EXERCISE REQUIREMENTS: The material beneath this line should be printed exactly, with its pictures omitted.

COLLECTED MATERIAL:

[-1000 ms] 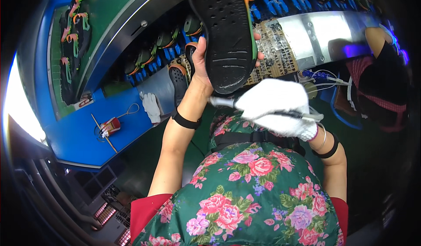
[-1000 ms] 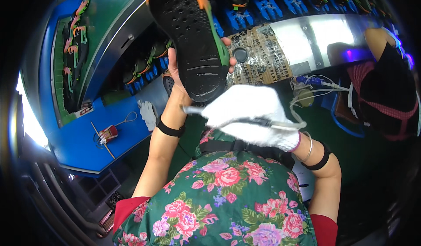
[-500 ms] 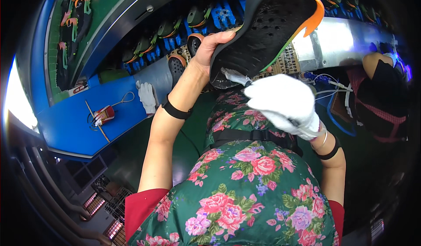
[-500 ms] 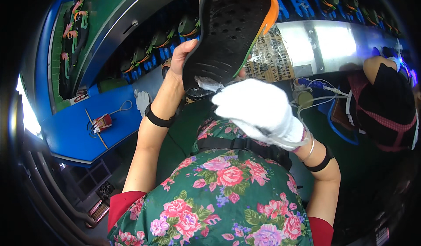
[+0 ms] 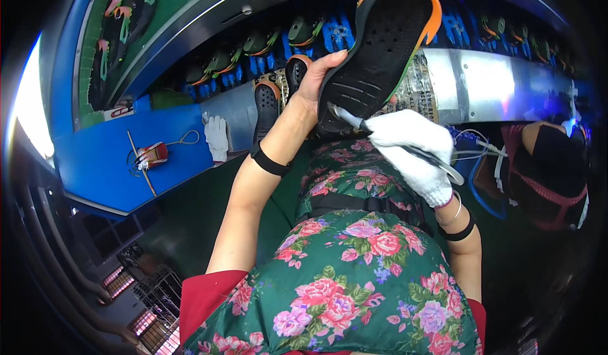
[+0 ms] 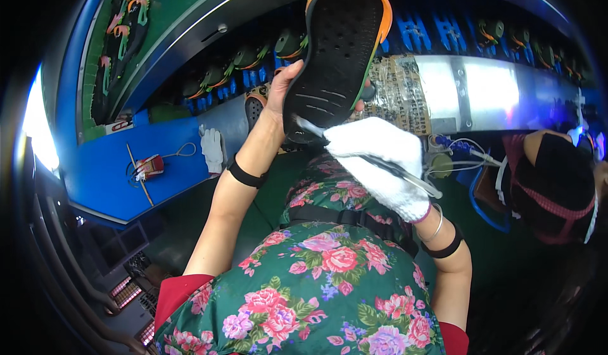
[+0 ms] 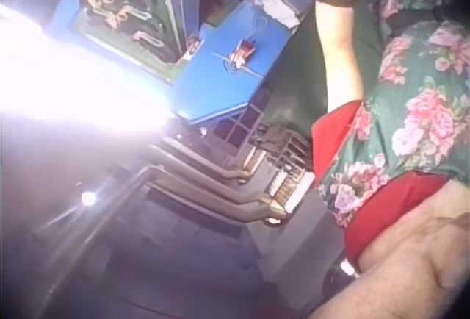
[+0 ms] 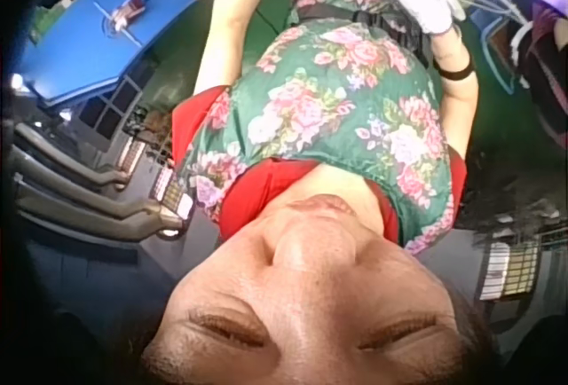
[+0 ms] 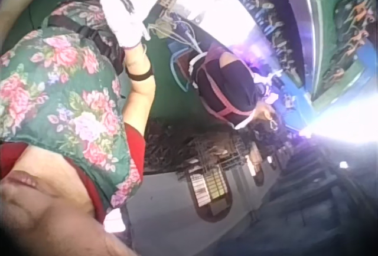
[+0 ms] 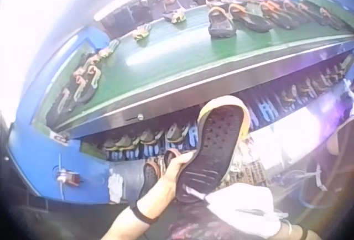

ANSWER:
[-1000 ms] 
[-1000 ms] 
[-500 ms] 
[-500 ms] 
[+0 ms] 
[+0 ms] 
[+0 ms] 
[+0 ms] 
[+0 ms] 
[+0 ms] 

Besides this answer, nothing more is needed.